There are panel polls that aim to alleviate the non-response swings to some degree, and they seem to show that actual preferences are changing. The notorious LA Times poll with the huge house effect in favour of Trump is one such — and its house effect is due to the overweighting of one 19-year-old black dude in the panel who says he’s a Trump voter.
The LA Times denies this claim (http://www.latimes.com/politics/la-na-pol-daybreak-poll-questions-20161013-snap-story.html). But of more interest to me, is, in your opinion, does the LA Times poll (leaving aside the bias) support or not support Gelman et. al.’s claim of non-response as driving variations in polling results? Your comment seems to indicate that the LA Times poll provides evidence against that hypothesis, but I’d like confirmation (if nothing else, so I can add in the link to that the next time the claims of non-response as the primary factor in polling variation come up).
It might be worth comparing the RAND ALP, which uses a similar methodology, but (IIRC, eventually) provides the full dataset to allow more robust analysis.
http://www.rand.org/labor/alp/2016-election-panel-survey.html
Of course, if you don’t pre-specify your hypothesis, once the data is released your claims lose a ton of credibility – so stake your claims here now!

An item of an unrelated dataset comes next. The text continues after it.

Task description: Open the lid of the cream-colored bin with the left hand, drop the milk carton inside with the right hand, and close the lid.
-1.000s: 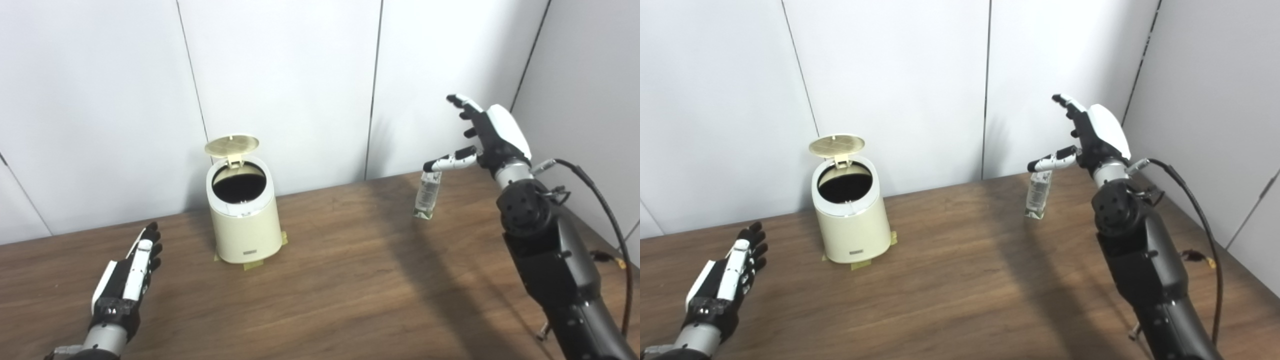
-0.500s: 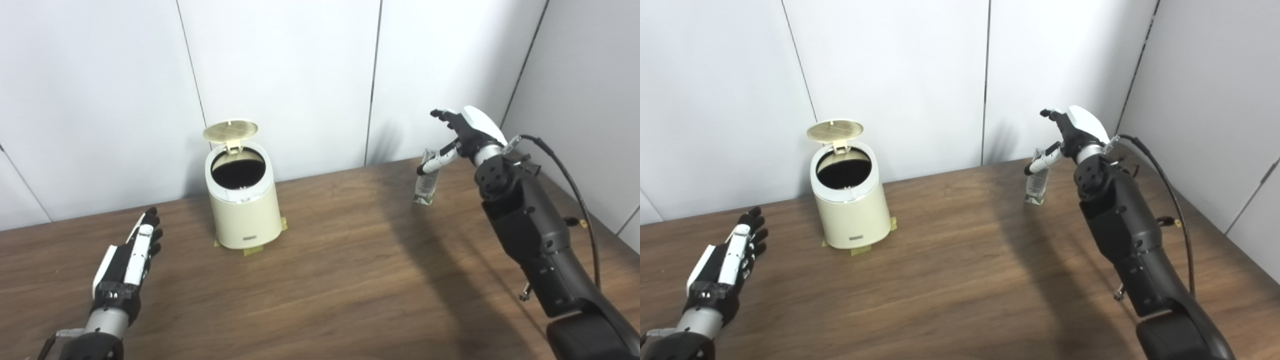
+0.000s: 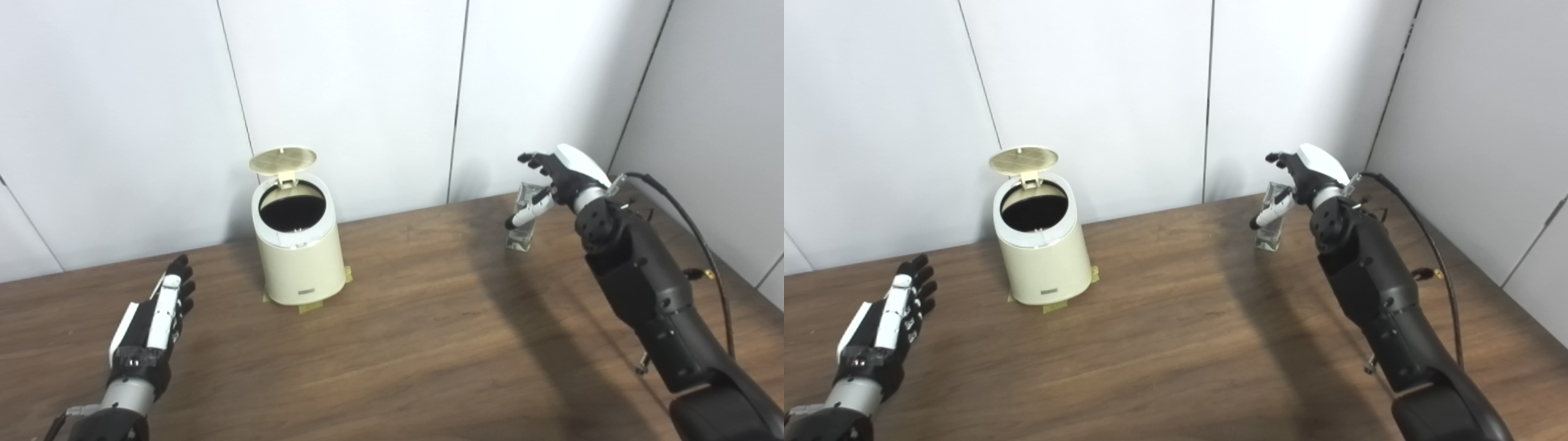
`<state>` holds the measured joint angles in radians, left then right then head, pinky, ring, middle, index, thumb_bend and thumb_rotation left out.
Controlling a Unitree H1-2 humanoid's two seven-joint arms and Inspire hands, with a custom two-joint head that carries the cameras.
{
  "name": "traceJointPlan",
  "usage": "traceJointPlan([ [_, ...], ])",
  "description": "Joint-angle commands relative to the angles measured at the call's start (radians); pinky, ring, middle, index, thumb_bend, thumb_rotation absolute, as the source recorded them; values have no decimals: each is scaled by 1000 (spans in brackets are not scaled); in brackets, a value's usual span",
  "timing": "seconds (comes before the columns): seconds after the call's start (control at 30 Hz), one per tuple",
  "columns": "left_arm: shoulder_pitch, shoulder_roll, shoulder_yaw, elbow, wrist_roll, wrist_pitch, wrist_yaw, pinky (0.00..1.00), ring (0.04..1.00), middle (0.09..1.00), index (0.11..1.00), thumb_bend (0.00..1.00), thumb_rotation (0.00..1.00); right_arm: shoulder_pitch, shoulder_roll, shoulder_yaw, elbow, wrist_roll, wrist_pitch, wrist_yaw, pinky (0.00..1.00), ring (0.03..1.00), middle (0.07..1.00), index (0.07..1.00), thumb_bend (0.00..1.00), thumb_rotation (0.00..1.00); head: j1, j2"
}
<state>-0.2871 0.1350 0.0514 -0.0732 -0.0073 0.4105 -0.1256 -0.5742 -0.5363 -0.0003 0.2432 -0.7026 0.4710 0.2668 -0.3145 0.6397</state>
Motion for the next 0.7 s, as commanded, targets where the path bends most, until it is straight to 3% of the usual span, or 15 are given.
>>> traceJointPlan([
  [0.0, -39, 5, 4, -33, -6, -17, 11, 993, 987, 1000, 1000, 535, 1000, -38, -27, -6, -5, 1, -2, -35, 666, 813, 843, 840, 975, 139, -1, 2],
  [0.07, -39, 4, 5, -34, -8, -18, 11, 994, 987, 1000, 1000, 532, 1000, -37, -29, -2, 4, 12, -5, -46, 648, 790, 823, 834, 971, 127, -1, 4],
  [0.3, -38, 11, 1, -43, -8, -7, 4, 999, 990, 1000, 1000, 528, 1000, -30, -29, -10, 22, 52, -7, -72, 733, 823, 843, 827, 950, 85, -7, 13],
  [0.67, -36, 22, -8, -46, -8, -3, -3, 998, 993, 992, 1000, 525, 1000, -22, -45, 29, 85, 78, -70, -152, 699, 783, 815, 795, 951, 92, -6, 21],
])
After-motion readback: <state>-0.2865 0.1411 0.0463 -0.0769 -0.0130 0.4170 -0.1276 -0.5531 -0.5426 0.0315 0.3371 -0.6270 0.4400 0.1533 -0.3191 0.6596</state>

There’s considerable evidence that partisan id fluctuates (see comment under numeric in) http://statmodeling.stat.columbia.edu/2016/08/05/dont-believe-the-bounce/ and Nate Silver (http://fivethirtyeight.com/features/election-update-is-the-presidential-race-tightening) indicates he’s agnostic (though Andrew has rejected other pollsters experience–“I’m willing to go with our evidence on this rather than trust the statements of Dick Morris or Mark Penn or Pat Cadell or whatever.” (Note these individuals have all run winning presidential campaigns, so maybe there shouldn’t be such a cursory rejection of their experience). I’m wondering if the non-response on the x-box is an artifact, such as the difference between live polling and robo-polling, which produces a large differential also.

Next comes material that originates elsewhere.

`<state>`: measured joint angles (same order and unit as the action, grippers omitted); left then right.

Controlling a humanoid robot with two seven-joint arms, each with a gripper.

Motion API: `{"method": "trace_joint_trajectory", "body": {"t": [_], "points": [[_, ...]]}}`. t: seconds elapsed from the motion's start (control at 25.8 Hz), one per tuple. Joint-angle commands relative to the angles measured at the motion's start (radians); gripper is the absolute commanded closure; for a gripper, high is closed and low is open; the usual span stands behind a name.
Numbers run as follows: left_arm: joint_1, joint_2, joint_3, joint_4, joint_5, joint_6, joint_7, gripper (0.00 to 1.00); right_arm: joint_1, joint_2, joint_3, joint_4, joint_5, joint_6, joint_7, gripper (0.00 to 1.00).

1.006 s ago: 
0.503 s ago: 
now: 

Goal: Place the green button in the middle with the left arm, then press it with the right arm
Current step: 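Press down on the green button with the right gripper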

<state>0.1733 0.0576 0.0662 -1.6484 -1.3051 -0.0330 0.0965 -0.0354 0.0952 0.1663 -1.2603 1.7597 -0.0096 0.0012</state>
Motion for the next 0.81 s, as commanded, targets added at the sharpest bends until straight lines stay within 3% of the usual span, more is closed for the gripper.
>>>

Online panels seem to solve the differential response rates issue, but the people who do them might be more engaged:
Jeffrey A. Karp and Maarja Luhiste. Forthcoming. “Explaining Political Engagement with Online Panels: Comparing the British and American Election Studies.” in Public Opinion Quarterly
There is something amiss re this Silver/Wolfers spat. Wolfers is more than keen to refer to the betting market on Betfair when it suits him, and yet, on this occasion he consistently ignores the fact that the Betfair market has been more conservative re Clinton’s chances than Silver throughout the campaign (and still is). A case of having your cake and eating it.